[Stored records]
######

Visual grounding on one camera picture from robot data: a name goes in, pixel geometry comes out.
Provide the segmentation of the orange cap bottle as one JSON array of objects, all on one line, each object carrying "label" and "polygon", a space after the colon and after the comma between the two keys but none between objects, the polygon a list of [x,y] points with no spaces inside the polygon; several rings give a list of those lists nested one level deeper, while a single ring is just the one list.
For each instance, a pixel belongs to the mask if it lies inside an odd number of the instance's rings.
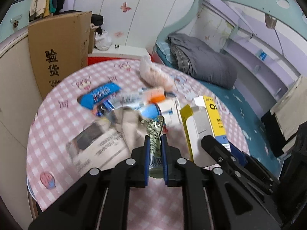
[{"label": "orange cap bottle", "polygon": [[139,91],[142,100],[146,103],[158,103],[165,100],[163,87],[146,88]]}]

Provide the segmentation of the pink stuffed plastic bag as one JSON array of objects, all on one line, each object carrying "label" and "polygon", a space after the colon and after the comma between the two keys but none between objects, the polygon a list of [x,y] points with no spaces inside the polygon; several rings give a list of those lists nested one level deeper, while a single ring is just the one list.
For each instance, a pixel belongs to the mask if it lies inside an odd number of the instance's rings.
[{"label": "pink stuffed plastic bag", "polygon": [[166,92],[175,88],[174,78],[152,63],[149,56],[143,56],[139,64],[141,78],[153,87],[162,87]]}]

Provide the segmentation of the patterned snack wrapper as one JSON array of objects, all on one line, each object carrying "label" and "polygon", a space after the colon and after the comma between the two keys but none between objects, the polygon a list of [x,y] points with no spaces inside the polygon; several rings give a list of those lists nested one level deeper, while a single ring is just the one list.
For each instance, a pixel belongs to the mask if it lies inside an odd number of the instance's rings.
[{"label": "patterned snack wrapper", "polygon": [[146,126],[147,136],[149,136],[149,176],[161,179],[163,167],[160,138],[164,128],[164,117],[159,115],[154,119],[144,119],[142,123]]}]

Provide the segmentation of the red storage box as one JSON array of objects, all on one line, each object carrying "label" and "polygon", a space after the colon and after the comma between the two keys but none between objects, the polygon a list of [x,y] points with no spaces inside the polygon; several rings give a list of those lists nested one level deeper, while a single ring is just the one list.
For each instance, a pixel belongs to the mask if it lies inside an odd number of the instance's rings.
[{"label": "red storage box", "polygon": [[150,60],[153,60],[152,56],[145,48],[111,45],[106,51],[94,48],[93,52],[88,54],[88,65],[118,59],[140,60],[143,56],[148,56]]}]

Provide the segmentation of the white bag on shelf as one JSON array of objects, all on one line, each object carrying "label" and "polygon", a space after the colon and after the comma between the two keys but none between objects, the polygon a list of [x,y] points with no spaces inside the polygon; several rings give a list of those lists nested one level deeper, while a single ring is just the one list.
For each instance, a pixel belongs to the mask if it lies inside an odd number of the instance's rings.
[{"label": "white bag on shelf", "polygon": [[100,51],[107,51],[112,45],[112,39],[109,36],[108,32],[102,30],[102,33],[99,34],[96,32],[95,35],[95,47]]}]

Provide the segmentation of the beige floor cabinet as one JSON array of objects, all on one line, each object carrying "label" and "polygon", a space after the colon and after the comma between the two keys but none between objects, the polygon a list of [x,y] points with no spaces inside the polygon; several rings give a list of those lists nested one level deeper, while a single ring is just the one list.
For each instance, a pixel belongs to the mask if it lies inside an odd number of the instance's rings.
[{"label": "beige floor cabinet", "polygon": [[1,43],[1,197],[14,220],[32,221],[26,186],[26,146],[42,102],[33,75],[24,28]]}]

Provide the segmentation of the blue snack wrapper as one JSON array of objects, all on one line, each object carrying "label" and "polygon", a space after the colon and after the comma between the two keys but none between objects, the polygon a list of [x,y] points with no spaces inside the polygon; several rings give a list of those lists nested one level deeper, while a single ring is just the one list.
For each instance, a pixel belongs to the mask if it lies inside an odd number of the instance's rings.
[{"label": "blue snack wrapper", "polygon": [[111,94],[116,94],[121,90],[121,87],[113,82],[104,83],[87,93],[77,98],[78,103],[89,110],[94,108],[94,105],[102,101]]}]

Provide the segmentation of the yellow white carton box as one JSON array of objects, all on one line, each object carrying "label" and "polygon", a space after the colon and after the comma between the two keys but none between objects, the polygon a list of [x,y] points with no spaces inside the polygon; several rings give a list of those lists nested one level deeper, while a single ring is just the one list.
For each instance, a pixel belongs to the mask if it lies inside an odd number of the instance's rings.
[{"label": "yellow white carton box", "polygon": [[230,150],[230,144],[213,98],[198,96],[194,103],[194,106],[186,105],[180,110],[190,160],[199,167],[209,167],[216,161],[201,147],[203,137],[212,136],[227,150]]}]

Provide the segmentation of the tall cardboard box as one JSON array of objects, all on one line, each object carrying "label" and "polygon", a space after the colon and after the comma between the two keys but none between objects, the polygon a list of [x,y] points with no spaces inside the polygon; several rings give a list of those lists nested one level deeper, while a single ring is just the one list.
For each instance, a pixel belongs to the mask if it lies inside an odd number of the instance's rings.
[{"label": "tall cardboard box", "polygon": [[43,98],[66,77],[87,66],[91,18],[91,12],[74,12],[28,26],[32,69]]}]

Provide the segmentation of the grey printed mailer bag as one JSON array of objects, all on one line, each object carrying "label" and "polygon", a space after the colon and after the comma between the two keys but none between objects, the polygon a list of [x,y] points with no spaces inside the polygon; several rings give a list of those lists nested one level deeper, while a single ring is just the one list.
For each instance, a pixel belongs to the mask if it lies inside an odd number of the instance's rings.
[{"label": "grey printed mailer bag", "polygon": [[107,120],[93,122],[68,142],[66,149],[81,176],[91,168],[114,168],[131,154],[122,134]]}]

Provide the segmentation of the grey folded quilt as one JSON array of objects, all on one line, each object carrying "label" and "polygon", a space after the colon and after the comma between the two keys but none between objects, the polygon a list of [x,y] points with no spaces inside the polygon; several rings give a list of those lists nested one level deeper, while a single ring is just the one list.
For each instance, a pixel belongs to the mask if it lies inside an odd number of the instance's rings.
[{"label": "grey folded quilt", "polygon": [[170,34],[168,41],[179,71],[196,80],[232,89],[237,80],[237,69],[230,57],[217,53],[205,42],[186,34]]}]

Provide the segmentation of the blue white box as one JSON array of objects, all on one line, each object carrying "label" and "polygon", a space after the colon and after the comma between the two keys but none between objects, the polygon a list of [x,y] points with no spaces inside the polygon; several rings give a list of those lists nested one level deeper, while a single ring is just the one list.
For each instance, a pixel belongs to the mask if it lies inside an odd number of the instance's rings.
[{"label": "blue white box", "polygon": [[176,99],[166,99],[157,104],[143,106],[138,111],[143,117],[149,119],[163,116],[165,124],[167,126],[173,126],[182,123],[180,109],[180,104]]}]

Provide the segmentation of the beige cloth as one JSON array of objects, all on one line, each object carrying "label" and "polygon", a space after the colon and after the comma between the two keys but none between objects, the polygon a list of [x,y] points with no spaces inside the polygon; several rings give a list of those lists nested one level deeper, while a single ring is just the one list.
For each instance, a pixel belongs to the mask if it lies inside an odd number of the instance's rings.
[{"label": "beige cloth", "polygon": [[144,118],[139,111],[121,107],[114,110],[112,116],[112,124],[122,134],[130,153],[133,149],[144,145],[145,135],[147,135],[146,124],[142,123]]}]

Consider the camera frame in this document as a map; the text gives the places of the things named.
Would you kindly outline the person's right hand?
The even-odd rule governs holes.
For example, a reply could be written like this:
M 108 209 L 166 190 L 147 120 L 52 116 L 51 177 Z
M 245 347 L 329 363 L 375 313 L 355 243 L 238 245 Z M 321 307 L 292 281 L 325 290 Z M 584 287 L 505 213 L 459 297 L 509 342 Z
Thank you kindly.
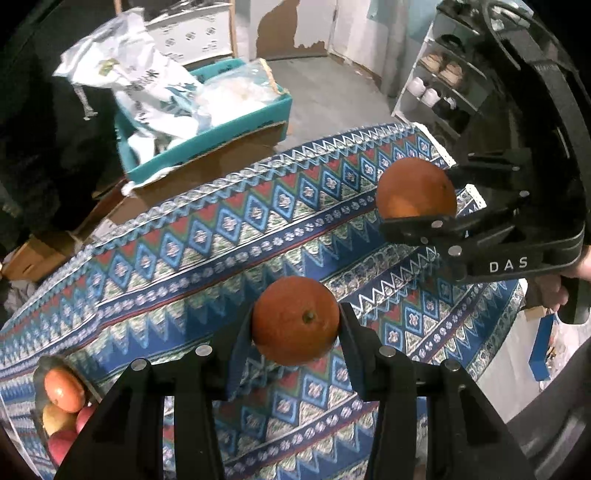
M 590 246 L 585 245 L 576 264 L 560 273 L 545 274 L 534 279 L 534 283 L 541 294 L 541 304 L 547 310 L 557 313 L 570 299 L 570 294 L 563 285 L 563 280 L 568 278 L 590 282 L 590 273 Z

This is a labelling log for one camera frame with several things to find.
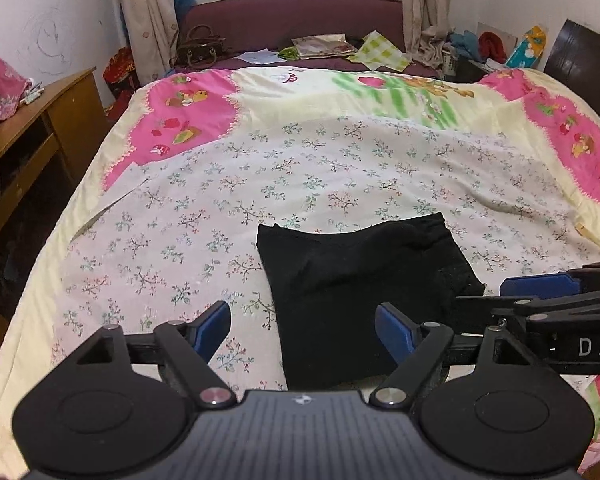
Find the beige left curtain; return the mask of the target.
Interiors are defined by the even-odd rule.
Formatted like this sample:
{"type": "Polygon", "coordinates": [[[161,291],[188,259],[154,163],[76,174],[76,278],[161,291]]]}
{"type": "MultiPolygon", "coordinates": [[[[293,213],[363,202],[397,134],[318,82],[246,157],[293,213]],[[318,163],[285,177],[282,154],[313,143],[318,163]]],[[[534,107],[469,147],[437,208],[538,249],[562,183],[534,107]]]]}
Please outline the beige left curtain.
{"type": "Polygon", "coordinates": [[[136,73],[144,86],[171,67],[178,42],[174,0],[120,0],[136,73]]]}

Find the red bag on floor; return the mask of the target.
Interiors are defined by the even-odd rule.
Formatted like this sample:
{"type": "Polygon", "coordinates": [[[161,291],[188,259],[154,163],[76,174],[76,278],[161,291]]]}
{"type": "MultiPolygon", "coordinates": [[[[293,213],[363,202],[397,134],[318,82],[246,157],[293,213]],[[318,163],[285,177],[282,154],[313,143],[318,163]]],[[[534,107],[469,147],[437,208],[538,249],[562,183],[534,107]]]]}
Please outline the red bag on floor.
{"type": "Polygon", "coordinates": [[[105,110],[105,115],[110,124],[116,122],[128,108],[132,95],[140,88],[137,78],[132,51],[123,47],[110,58],[102,78],[114,96],[114,102],[105,110]]]}

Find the floral white bed sheet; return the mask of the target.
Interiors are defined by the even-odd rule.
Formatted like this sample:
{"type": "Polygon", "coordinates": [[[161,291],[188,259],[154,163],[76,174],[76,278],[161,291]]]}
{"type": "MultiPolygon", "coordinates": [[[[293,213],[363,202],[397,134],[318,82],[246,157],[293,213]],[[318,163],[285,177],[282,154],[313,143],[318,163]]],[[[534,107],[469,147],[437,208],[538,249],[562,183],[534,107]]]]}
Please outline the floral white bed sheet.
{"type": "Polygon", "coordinates": [[[232,329],[212,366],[235,391],[284,388],[259,226],[341,233],[436,213],[488,292],[600,261],[548,169],[502,134],[371,117],[235,132],[108,188],[62,264],[52,358],[105,324],[148,333],[223,299],[232,329]]]}

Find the dark wooden headboard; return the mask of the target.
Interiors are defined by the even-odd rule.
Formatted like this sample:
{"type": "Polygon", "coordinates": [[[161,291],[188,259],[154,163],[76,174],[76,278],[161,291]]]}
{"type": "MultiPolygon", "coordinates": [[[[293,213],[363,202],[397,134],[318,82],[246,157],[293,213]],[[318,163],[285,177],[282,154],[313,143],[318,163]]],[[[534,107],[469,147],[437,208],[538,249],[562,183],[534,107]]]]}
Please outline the dark wooden headboard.
{"type": "Polygon", "coordinates": [[[565,20],[544,73],[577,93],[600,116],[600,34],[565,20]]]}

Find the pile of clothes in corner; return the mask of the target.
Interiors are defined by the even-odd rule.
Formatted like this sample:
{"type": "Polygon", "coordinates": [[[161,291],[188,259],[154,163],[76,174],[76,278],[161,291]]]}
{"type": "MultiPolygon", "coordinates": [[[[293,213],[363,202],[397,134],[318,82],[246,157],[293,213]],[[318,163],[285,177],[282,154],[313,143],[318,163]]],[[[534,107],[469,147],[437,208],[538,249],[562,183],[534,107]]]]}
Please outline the pile of clothes in corner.
{"type": "Polygon", "coordinates": [[[444,78],[453,82],[478,82],[506,68],[535,68],[547,44],[547,29],[534,25],[521,40],[499,29],[480,25],[451,32],[443,44],[444,78]]]}

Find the brown wooden desk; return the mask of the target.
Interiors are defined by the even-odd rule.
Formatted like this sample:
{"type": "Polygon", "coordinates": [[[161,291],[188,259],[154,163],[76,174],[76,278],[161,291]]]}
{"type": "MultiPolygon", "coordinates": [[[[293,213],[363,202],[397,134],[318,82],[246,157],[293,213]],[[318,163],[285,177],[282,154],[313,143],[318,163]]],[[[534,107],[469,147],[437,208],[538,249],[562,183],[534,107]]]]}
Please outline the brown wooden desk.
{"type": "Polygon", "coordinates": [[[0,124],[0,315],[109,131],[94,70],[61,78],[0,124]]]}

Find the green checkered cloth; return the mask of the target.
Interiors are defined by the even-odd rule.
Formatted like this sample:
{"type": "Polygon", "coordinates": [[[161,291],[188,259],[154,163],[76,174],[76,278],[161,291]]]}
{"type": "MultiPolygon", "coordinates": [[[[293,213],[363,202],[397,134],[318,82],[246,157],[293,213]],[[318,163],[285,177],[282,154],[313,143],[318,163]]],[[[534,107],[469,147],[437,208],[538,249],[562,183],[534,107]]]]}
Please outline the green checkered cloth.
{"type": "Polygon", "coordinates": [[[362,46],[349,55],[348,60],[362,64],[372,72],[380,68],[388,68],[398,73],[404,72],[412,62],[406,53],[377,30],[373,30],[363,38],[362,46]]]}

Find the black pants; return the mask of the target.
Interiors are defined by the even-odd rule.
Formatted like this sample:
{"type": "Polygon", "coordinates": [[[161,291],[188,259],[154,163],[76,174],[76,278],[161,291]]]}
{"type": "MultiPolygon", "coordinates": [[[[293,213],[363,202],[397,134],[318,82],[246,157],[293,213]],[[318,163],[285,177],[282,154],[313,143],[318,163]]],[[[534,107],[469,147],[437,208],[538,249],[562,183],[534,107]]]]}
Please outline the black pants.
{"type": "Polygon", "coordinates": [[[375,332],[388,302],[417,323],[441,322],[457,296],[482,284],[442,214],[386,221],[351,233],[260,226],[257,248],[272,292],[290,390],[324,390],[389,374],[375,332]]]}

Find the flat packaged item on bench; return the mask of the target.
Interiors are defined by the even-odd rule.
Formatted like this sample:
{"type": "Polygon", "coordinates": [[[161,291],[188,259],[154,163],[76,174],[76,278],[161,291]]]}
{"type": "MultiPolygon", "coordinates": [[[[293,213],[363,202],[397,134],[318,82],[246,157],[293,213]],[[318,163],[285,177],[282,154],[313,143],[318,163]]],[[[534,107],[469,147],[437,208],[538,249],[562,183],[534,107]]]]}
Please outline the flat packaged item on bench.
{"type": "Polygon", "coordinates": [[[294,38],[291,42],[302,60],[342,58],[358,52],[356,47],[347,42],[345,34],[305,36],[294,38]]]}

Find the brown leather handbag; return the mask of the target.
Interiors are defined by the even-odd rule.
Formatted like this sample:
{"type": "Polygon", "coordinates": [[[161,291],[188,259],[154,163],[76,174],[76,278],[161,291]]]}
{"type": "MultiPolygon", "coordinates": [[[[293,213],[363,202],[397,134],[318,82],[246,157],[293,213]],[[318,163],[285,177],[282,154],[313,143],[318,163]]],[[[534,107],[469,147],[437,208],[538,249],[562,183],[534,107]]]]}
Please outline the brown leather handbag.
{"type": "Polygon", "coordinates": [[[174,65],[186,68],[208,68],[228,57],[225,39],[209,25],[196,25],[181,36],[176,46],[174,65]]]}

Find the pink yellow cartoon quilt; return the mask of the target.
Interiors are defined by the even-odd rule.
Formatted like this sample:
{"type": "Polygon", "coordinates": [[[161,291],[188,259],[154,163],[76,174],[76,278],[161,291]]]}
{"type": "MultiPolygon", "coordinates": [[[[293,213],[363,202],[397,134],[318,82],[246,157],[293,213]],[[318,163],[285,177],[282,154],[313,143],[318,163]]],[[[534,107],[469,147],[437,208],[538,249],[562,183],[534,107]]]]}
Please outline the pink yellow cartoon quilt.
{"type": "Polygon", "coordinates": [[[1,476],[17,479],[26,472],[12,436],[12,413],[59,362],[52,347],[62,264],[123,171],[235,132],[340,117],[502,134],[542,162],[576,213],[576,231],[600,248],[600,118],[584,99],[537,70],[506,70],[478,84],[293,67],[163,78],[138,90],[105,136],[29,275],[0,351],[1,476]]]}

######

- **TASK DESCRIPTION**:
Search the data and copy each line containing "things".

- **RESULT OF THIS EXERCISE**:
Consider the camera frame in this document as a map; the text gives the places of the things named.
This is a labelling log for one camera frame with several things to find.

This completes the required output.